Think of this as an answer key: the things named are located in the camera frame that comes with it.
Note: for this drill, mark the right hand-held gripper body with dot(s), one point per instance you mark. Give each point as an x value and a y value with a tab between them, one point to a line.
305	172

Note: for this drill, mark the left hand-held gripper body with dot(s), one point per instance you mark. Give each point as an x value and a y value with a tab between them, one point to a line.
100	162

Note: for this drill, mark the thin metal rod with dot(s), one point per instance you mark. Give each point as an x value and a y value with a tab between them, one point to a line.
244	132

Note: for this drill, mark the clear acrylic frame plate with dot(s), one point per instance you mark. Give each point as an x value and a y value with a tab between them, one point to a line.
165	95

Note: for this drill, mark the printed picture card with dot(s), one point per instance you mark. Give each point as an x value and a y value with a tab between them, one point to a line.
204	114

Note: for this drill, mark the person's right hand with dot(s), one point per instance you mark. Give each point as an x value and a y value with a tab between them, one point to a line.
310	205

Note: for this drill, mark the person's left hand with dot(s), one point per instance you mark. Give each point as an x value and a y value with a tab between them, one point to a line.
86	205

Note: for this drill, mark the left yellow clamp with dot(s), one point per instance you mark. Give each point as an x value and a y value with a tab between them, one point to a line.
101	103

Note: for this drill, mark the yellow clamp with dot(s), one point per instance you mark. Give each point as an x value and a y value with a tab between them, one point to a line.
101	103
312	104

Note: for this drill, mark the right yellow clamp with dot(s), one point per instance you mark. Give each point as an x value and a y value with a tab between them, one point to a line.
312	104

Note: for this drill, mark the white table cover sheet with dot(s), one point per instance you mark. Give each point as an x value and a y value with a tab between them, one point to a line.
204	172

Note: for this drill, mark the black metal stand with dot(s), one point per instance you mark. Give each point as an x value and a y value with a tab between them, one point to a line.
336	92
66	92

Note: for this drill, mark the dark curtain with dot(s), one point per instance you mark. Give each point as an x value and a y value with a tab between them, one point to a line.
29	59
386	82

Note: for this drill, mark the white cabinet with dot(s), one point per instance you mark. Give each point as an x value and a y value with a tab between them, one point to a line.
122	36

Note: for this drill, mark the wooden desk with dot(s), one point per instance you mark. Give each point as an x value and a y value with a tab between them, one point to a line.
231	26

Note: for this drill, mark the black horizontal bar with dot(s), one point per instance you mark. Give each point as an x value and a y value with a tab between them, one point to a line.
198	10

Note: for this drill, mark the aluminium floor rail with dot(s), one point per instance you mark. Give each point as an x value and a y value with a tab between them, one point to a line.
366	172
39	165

————

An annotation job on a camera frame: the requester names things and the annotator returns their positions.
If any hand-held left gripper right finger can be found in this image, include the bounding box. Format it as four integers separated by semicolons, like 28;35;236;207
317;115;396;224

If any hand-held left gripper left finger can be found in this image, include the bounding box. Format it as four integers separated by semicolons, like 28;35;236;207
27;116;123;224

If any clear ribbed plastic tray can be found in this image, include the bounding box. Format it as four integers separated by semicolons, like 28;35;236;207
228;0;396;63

————

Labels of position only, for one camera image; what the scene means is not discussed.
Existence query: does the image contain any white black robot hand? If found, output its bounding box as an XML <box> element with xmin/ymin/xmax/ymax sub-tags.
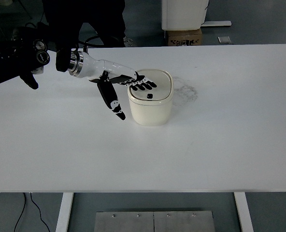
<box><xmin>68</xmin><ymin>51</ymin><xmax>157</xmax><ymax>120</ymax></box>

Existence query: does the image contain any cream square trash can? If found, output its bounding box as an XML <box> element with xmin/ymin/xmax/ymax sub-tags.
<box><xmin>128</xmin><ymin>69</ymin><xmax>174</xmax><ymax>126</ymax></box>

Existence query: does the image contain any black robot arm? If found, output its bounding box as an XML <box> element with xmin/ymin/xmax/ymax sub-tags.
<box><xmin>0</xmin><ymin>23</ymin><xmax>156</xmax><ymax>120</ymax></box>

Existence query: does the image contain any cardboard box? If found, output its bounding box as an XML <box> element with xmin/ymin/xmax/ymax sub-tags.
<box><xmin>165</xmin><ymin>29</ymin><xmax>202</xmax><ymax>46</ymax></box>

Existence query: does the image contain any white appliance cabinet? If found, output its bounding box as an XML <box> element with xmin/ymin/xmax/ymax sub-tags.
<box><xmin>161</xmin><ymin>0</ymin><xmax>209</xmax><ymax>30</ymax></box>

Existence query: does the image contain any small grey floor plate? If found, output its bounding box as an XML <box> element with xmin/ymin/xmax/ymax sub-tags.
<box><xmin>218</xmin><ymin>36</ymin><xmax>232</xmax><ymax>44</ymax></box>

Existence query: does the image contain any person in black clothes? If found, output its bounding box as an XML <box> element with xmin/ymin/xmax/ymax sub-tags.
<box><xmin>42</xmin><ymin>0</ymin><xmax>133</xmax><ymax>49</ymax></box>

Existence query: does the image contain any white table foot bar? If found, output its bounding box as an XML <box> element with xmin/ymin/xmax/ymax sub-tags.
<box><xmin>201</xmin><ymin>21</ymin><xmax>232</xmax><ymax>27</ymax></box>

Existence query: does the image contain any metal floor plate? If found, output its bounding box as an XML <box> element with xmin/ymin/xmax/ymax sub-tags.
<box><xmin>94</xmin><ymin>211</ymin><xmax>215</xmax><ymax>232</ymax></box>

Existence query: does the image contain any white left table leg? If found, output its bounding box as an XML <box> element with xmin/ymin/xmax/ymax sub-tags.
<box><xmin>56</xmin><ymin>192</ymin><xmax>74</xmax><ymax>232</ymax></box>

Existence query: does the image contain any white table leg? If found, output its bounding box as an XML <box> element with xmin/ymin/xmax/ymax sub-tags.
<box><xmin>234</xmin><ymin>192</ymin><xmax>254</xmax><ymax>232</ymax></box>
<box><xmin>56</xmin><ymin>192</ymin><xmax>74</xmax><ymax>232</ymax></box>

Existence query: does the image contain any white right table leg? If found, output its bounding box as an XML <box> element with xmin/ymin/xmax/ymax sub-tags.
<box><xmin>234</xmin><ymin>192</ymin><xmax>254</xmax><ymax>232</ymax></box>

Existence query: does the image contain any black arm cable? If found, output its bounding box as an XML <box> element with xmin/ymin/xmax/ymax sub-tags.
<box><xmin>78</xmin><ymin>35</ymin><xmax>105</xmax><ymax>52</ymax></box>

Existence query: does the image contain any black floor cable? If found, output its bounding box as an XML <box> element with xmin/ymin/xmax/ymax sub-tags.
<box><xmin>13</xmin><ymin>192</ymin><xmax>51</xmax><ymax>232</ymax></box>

————

• _WHAT THE EXERCISE ASKS_
Apply a filter for "things" to the data above, then copy each line that matches.

• _SOLUTION TO THIS PROBLEM_
Think of this as an answer key: the things named are located in the camera frame that comes with it.
An annotation job on a camera frame: the requester names things and the annotator returns their positions.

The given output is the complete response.